ACTION ITEM
Go through the following data and transcribe exactly the stretch of lines from the one holding "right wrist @" to the one holding "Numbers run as", both included.
====================
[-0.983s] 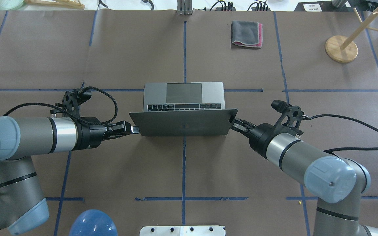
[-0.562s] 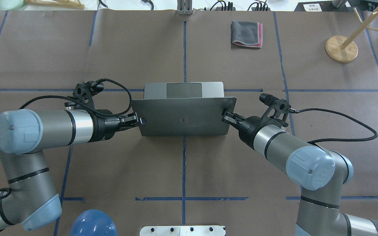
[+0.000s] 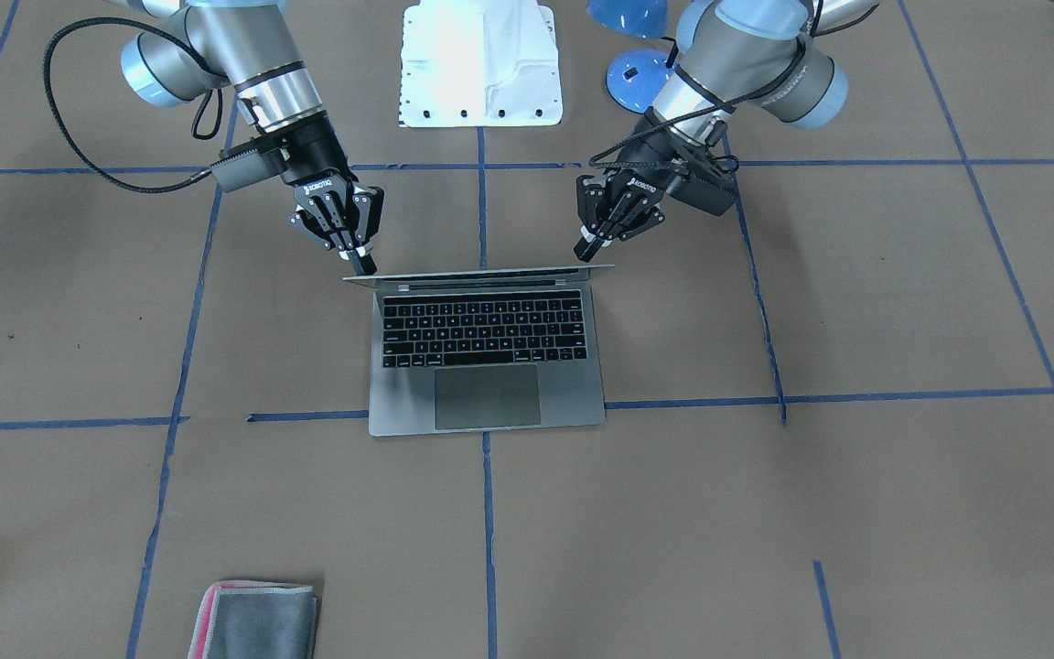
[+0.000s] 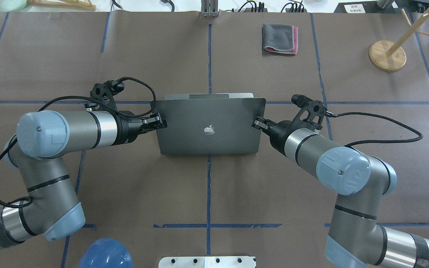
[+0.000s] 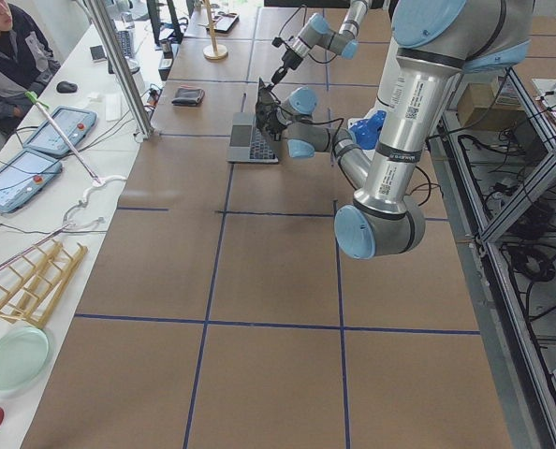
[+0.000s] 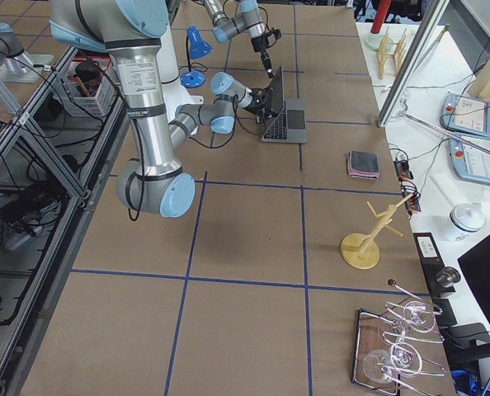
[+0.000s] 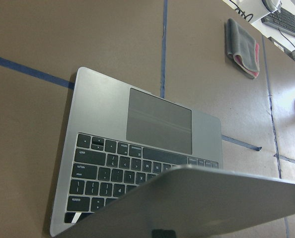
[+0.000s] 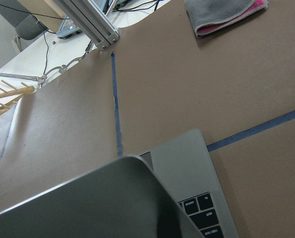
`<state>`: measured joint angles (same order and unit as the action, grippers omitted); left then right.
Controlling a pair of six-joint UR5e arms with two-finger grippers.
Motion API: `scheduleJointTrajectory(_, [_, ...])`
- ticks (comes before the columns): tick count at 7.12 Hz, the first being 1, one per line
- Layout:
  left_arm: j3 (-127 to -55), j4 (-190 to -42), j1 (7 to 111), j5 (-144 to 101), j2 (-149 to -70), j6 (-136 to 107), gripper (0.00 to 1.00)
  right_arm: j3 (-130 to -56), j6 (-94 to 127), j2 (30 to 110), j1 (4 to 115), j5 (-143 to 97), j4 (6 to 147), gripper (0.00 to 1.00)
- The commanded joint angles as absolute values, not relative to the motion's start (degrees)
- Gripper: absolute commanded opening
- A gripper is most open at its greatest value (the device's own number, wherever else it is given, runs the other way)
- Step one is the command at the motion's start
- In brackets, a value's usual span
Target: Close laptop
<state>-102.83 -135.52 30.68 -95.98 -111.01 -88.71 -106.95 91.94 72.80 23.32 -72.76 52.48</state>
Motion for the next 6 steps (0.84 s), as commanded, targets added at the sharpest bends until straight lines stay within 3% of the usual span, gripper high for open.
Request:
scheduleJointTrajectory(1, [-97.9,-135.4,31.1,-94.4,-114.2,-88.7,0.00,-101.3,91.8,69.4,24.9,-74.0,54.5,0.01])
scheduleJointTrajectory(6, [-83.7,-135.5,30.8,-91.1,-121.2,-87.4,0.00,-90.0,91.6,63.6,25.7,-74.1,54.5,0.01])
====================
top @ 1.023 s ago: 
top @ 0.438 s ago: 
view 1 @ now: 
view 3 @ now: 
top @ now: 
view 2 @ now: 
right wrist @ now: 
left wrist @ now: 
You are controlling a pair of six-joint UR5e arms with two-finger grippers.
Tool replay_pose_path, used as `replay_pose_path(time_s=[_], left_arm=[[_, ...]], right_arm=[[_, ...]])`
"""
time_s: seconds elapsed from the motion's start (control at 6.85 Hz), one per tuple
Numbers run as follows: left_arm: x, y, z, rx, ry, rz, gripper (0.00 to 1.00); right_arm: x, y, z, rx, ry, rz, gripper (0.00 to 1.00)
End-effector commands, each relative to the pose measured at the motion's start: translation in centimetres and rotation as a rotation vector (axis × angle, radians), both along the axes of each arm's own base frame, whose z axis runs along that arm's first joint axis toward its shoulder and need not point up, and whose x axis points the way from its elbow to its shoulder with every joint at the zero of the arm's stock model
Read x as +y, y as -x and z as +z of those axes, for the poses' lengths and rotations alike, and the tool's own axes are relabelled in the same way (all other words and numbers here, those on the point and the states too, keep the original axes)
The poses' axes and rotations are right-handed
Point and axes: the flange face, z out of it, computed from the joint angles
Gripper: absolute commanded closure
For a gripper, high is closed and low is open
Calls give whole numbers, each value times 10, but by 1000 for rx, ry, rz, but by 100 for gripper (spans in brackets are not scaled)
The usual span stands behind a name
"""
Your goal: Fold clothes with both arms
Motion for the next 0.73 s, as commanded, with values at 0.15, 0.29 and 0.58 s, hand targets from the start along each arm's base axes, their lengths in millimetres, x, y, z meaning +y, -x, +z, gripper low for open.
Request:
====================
FINAL ANSWER
right wrist @ now: 
left wrist @ now: 
You are controlling a pair of six-joint UR5e arms with two-finger grippers.
Tool replay_pose_path, used as `replay_pose_path(time_s=[_], left_arm=[[_, ...]], right_arm=[[_, ...]])`
"""
time_s: seconds elapsed from the motion's start (control at 6.85 Hz), one per tuple
Numbers run as follows: left_arm: x, y, z, rx, ry, rz, gripper (0.00 to 1.00); right_arm: x, y, z, rx, ry, rz, gripper (0.00 to 1.00)

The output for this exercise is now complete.